The waypoint-serving node reads in this set of GPS waypoints and publishes a target waypoint for the planning node to subscribe to. The node keeps track of all the waypoints GroundsBot has visited and increments through the list in order, publishing a single waypoint at any given time. This published waypoint is then used by the global planner to generate a target path.
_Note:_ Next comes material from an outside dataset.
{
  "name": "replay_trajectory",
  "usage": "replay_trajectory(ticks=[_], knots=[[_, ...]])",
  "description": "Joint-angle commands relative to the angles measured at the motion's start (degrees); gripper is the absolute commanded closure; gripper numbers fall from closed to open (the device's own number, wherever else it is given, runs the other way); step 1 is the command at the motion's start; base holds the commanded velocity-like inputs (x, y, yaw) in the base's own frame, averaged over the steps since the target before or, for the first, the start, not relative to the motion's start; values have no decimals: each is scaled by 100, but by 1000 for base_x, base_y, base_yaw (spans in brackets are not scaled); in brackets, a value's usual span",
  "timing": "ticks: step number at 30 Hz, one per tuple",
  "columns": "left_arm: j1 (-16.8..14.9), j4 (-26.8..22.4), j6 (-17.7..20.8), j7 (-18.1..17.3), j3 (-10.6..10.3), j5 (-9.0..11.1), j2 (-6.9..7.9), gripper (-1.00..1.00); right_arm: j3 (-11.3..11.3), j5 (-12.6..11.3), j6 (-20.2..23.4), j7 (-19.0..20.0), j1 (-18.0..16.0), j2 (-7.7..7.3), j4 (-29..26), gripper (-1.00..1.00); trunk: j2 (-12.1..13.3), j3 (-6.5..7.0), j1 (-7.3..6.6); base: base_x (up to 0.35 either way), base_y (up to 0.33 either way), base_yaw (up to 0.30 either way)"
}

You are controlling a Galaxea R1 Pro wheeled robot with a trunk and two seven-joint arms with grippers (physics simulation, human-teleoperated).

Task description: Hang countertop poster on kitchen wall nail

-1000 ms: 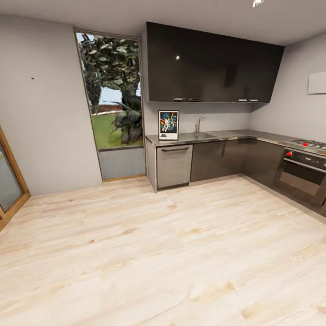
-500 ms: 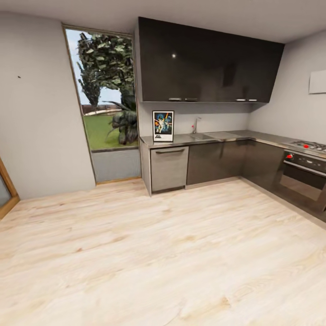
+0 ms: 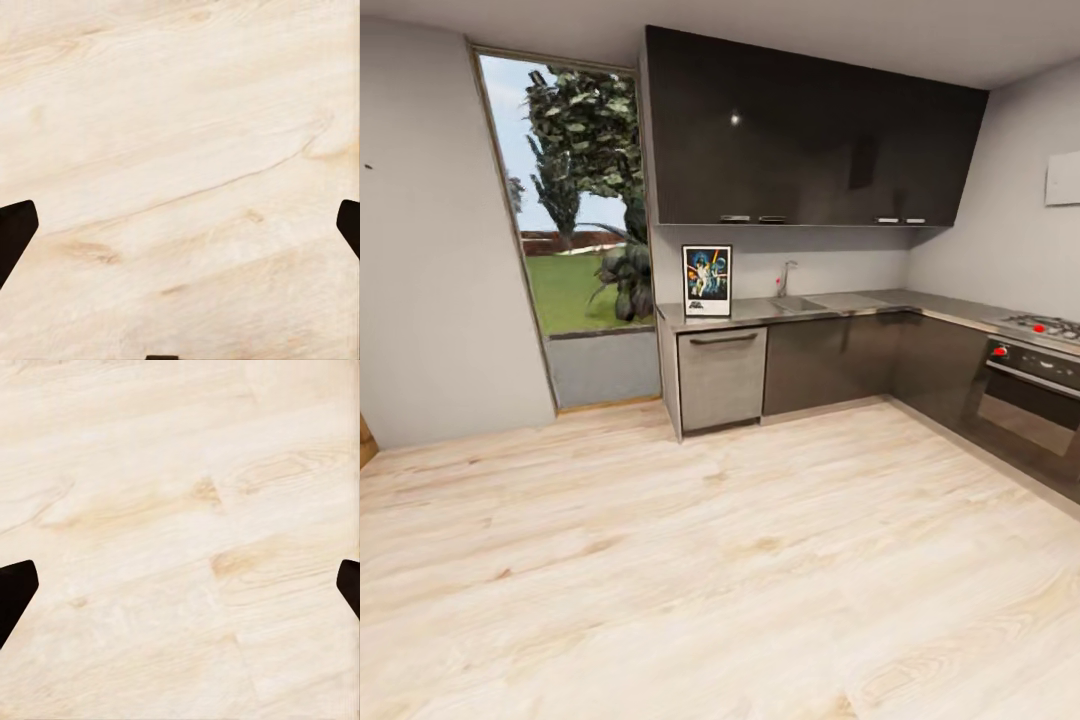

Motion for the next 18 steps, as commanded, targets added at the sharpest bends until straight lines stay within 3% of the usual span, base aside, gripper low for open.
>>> replay_trajectory(ticks=[1, 18], knots=[[2, -9, 0, 0, 18, -3, -4, -100, 1, 4, -18, -4, -3, -1, 5, -100, -2, -5, 3, 274, -227, 0], [2, -9, 0, 0, 26, -3, -4, -100, 1, 4, -24, -4, -3, 1, 5, -100, -2, -5, 3, 274, -227, 0]])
The global planner brings together the pose estimate from the localization node, the target waypoint from the waypoint-serving node, and the costmap containing obstacle information from the perception subsystem. The costmap, however, is not in the necessary format. The costmap is modified to provide rewards (less cost) along the direct line from the last waypoint to the next waypoint. This creates a behavior that attracts GroundsBot to stay on a straight line and navigate along the edges of obstacles. The figure below shows the line drawn on the modified costmap. The modified costmap is then used by ROS navstack to generate a global plan. Navstack uses Dijkstras algorithm to find an optimal path to the target waypoint. Once the path is generated, it is sent to the local planner.
The local planner takes in the global plan and GroundsBot’s current pose estimate, then outputs velocity commands to the Arduino node. The node first gets a carrot waypoint from the global plan. The carrot waypoint is a pose along the global plan about 2-3 meters in front of GroundsBot. This waypoint updates at a frequency of 15 Hz, so it is always a waypoint just ahead of GroundsBot’s current position. The node then uses the current pose published by the localization node and the carrot waypoint to determine a trajectory to move in. Specifically, the node uses two PID controllers to minimize GroundsBot’s yaw error towards the waypoint and minimize GroundsBot’s distance towards the waypoint. The two PID controllers output a forward and angular velocity for GroundsBot to move at.